[Date Prev][Date Next][Thread Prev][Thread Next][Date Index][Thread Index]

Re: Extending shim6 to use multiple locator pairs simultaneously



Hi Scott,

El 27/03/2006, a las 22:28, Scott Leibrand escribió:

On 03/21/06 at 11:25am -0500, Scott Leibrand <sleibrand@internap.com> wrote:

On 03/21/06 at 10:08am -0600, marcelo bagnulo braun <marcelo@it.uc3m.es> wrote:

El 20/03/2006, a las 22:51, Scott Leibrand escribió:

i guess that we need to understand the impact of this in the shim6 base
protocol and the failure detection mechanism, since both of them are
currently designed to use a single locator pair to exchange traffic.
I don't think that there would be much trouble with supporting this,
though

Yes, definitely. I've read the I-D's, but I should probably re-read them
with this in mind and see if I can better understand the impact...

Marcelo,

Would the impact on the failure detection mechanism be eliminated by
having TCP initiate a new forked context for each additional path it
wanted to use?

yes this seems a clever idea indeed

  That way, each context would consider only a single path
as "active" at any one time.  Upon my initial re-read of
draft-ietf-shim6-reach-detect-01.txt, that seems it would be sufficient, but you'd likely know better than I if there are any other issues to worry
about...


well, forked contexts behave like two separate contexts.
This basically means that there is not a conscience that they are both being used for sending data for the same communication. This means for instance that both contexts may end-up using the same locator pair after a failure i guess (I am not sure how would a forked context would rehome a communication after a failure in the selected locator pair has been detected, but i guess that the default behaviour would be to explore and find an alternative path, in which case, two different forked context may end up using the same locator pair). this basically means that we would end up running the failure detection protocol over the same locator pair, for two forked context that are actually being used for the same communication, which seems to be at least suboptimal. In addition, after a failure, the desired behaviour would probably be that the different forked contexts are rehomed to different loccator pairs in order to still benefit from multipath. However, since the shim has no conscience that the multipath is being used, it won't be able to actually take this into account when selecting the new locator pairs.
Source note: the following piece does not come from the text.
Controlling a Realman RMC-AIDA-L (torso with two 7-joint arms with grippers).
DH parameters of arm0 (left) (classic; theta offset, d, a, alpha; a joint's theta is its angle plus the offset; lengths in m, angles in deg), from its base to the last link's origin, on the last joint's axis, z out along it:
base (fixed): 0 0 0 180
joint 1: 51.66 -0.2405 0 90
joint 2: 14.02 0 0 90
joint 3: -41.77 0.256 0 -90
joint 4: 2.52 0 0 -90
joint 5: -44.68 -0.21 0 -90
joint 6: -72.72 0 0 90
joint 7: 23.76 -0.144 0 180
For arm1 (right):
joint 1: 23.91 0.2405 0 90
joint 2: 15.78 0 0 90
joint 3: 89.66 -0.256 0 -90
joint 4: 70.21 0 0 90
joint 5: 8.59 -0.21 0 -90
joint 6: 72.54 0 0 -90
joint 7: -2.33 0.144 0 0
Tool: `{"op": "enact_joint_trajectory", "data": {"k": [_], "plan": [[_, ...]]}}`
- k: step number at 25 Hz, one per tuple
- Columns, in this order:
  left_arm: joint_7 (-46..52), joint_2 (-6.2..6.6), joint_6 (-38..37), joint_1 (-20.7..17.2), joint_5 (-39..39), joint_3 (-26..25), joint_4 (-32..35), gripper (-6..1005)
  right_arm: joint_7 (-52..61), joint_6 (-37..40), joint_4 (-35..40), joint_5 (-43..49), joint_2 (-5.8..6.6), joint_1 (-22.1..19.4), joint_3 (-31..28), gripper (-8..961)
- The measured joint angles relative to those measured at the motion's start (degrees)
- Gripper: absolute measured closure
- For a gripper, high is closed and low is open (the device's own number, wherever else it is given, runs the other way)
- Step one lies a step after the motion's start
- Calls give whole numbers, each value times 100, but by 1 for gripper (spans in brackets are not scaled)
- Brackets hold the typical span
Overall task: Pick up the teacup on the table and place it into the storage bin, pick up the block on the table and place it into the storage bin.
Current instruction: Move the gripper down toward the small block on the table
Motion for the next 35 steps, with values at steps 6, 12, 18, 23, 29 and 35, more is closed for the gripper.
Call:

Bottom line is, that context forking is a tool to be used by ulp that want to have control of the locators. So, because of that, ULP need to be more involved in the decision and this does not work so automatically, especially when decision such as selecting alternative locators are required. However, this may well be a starting point for this and optimizations can be worked out for this case. For instance, to include this type of considerations in the locator selection process, or as Iljitsch suggested a long time ago, to allow that a single keepalive/probe message is used to test all the contexts that are using the same locator pair.